### Dataset entries
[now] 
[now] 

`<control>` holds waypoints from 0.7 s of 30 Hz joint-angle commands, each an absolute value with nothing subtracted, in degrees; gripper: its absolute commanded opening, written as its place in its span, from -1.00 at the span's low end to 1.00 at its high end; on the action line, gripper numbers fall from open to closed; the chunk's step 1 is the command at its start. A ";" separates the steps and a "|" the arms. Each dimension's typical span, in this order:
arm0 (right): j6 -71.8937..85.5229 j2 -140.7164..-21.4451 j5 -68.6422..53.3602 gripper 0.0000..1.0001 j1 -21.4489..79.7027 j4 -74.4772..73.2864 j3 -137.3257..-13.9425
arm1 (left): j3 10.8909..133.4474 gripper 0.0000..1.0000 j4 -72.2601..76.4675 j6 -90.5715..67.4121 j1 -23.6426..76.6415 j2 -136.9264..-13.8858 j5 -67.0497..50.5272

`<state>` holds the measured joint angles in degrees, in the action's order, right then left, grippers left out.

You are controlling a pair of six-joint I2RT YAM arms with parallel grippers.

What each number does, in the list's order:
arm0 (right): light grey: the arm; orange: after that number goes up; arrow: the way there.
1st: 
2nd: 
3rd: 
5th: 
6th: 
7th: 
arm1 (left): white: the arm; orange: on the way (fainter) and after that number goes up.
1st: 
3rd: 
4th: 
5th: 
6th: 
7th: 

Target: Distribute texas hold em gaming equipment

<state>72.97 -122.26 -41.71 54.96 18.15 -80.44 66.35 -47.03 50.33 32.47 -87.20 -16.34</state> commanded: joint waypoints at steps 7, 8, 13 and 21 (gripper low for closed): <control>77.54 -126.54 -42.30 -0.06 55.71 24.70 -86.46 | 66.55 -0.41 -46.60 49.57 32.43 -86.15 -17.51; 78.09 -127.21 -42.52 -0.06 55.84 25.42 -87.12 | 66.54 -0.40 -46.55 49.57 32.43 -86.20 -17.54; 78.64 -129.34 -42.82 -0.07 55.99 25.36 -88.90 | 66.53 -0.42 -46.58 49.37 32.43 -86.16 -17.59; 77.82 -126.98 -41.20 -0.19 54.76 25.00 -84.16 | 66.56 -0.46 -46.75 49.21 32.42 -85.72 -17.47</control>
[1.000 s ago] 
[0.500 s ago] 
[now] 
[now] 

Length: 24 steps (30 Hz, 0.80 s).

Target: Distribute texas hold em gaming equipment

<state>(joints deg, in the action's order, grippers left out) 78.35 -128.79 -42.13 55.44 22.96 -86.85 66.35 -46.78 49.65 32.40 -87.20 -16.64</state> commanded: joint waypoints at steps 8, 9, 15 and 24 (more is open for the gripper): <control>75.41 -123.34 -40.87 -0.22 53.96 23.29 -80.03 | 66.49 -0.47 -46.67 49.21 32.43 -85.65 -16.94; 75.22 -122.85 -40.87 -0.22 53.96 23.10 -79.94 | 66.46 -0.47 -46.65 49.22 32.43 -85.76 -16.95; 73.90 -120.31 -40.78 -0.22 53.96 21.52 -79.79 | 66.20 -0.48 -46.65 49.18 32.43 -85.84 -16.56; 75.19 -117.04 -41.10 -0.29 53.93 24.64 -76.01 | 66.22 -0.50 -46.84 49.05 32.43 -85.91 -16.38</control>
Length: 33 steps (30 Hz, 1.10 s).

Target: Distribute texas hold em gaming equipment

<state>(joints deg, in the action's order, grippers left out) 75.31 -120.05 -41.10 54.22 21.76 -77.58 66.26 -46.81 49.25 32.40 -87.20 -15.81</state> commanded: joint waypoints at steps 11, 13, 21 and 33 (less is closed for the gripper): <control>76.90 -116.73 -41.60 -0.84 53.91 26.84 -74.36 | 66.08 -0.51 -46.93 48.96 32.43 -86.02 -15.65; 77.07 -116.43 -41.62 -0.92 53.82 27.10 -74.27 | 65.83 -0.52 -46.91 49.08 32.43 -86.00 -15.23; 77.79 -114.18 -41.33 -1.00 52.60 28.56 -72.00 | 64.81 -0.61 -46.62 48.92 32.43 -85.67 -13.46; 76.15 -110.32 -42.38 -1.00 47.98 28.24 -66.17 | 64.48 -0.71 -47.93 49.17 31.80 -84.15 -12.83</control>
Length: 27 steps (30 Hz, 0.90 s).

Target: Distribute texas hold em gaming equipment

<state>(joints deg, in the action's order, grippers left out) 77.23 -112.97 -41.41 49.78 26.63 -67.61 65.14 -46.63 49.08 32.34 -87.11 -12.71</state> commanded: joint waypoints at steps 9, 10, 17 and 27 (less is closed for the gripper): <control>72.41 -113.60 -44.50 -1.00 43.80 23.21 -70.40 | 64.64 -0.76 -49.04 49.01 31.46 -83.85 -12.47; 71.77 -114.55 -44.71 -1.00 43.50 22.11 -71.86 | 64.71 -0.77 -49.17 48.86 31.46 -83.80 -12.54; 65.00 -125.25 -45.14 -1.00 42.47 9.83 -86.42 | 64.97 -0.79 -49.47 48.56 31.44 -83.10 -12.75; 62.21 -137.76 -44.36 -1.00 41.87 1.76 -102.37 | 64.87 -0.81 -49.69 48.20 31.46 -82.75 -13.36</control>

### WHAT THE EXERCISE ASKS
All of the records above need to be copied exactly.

### EXERCISE RESULT
[now] 
[now] 

`<control>` holds waypoints from 0.7 s of 30 Hz joint-angle commands, each an absolute value with nothing subtracted, in degrees; gripper: its absolute commanded opening, written as its place in its span, from -1.00 at the span's low end to 1.00 at its high end; on the action line, gripper numbers fall from open to closed; the chunk's step 1 is the command at its start. A ";" separates the steps and a "|" the arms. Each dimension's typical span, in this order:
arm0 (right): j6 -71.8937..85.5229 j2 -140.7164..-21.4451 j5 -68.6422..53.3602 gripper 0.0000..1.0001 j1 -21.4489..79.7027 j4 -74.4772..73.2864 j3 -137.3257..-13.9425
arm1 (left): j3 10.8909..133.4474 gripper 0.0000..1.0000 j4 -72.2601..76.4675 j6 -90.5715..67.4121 j1 -23.6426..76.6415 j2 -136.9264..-13.8858 j5 -67.0497..50.5272

`<state>` holds the measured joint angles in degrees, in the action's order, right then left, grippers left out.

You are controlling a pair of six-joint I2RT YAM arms with parallel grippers.

What each number does, in the list's order:
arm0 (right): light grey: the arm; orange: after that number goes up; arrow: the way there.
1st: 
2nd: 
3rd: 
5th: 
6th: 
7th: 
arm1 (left): white: the arm; orange: on the way (fainter) and after that number goes up.
1st: 
3rd: 
4th: 
5th: 
6th: 
7th: 

Target: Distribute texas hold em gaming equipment

<state>72.97 -122.26 -41.71 54.96 18.15 -80.44 66.35 -47.03 50.33 32.47 -87.20 -16.34</state> commanded: joint waypoints at steps 7, 8, 13 and 21 (gripper low for closed): <control>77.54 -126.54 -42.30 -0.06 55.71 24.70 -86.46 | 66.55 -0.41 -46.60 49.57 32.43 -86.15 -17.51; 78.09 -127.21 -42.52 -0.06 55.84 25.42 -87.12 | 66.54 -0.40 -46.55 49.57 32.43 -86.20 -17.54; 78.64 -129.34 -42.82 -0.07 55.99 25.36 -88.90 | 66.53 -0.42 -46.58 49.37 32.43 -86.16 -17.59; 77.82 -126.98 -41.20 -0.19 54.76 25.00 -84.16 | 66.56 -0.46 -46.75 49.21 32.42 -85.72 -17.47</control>
[1.000 s ago] 
[0.500 s ago] 
[now] 
[now] 

Length: 24 steps (30 Hz, 0.80 s).

Target: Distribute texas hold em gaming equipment

<state>(joints deg, in the action's order, grippers left out) 78.35 -128.79 -42.13 55.44 22.96 -86.85 66.35 -46.78 49.65 32.40 -87.20 -16.64</state> commanded: joint waypoints at steps 8, 9, 15 and 24 (more is open for the gripper): <control>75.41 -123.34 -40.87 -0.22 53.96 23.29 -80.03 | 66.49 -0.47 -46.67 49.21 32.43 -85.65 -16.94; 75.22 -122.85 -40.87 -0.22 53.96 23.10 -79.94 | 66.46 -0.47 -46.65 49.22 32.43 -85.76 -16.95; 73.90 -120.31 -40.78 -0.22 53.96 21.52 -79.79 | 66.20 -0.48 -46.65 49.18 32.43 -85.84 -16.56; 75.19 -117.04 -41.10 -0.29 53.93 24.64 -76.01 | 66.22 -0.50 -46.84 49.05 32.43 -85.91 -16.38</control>
Length: 33 steps (30 Hz, 1.10 s).

Target: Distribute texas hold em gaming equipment

<state>(joints deg, in the action's order, grippers left out) 75.31 -120.05 -41.10 54.22 21.76 -77.58 66.26 -46.81 49.25 32.40 -87.20 -15.81</state> commanded: joint waypoints at steps 11, 13, 21 and 33 (less is closed for the gripper): <control>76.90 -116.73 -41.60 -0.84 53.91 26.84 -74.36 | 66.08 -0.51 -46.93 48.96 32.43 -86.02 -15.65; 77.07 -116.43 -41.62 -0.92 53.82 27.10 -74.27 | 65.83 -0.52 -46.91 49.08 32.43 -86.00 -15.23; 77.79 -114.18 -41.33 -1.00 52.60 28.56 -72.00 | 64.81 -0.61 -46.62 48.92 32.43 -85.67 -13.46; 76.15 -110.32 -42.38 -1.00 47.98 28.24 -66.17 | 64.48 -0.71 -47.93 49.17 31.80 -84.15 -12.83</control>
Length: 27 steps (30 Hz, 0.90 s).

Target: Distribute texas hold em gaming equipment

<state>(joints deg, in the action's order, grippers left out) 77.23 -112.97 -41.41 49.78 26.63 -67.61 65.14 -46.63 49.08 32.34 -87.11 -12.71</state> commanded: joint waypoints at steps 9, 10, 17 and 27 (less is closed for the gripper): <control>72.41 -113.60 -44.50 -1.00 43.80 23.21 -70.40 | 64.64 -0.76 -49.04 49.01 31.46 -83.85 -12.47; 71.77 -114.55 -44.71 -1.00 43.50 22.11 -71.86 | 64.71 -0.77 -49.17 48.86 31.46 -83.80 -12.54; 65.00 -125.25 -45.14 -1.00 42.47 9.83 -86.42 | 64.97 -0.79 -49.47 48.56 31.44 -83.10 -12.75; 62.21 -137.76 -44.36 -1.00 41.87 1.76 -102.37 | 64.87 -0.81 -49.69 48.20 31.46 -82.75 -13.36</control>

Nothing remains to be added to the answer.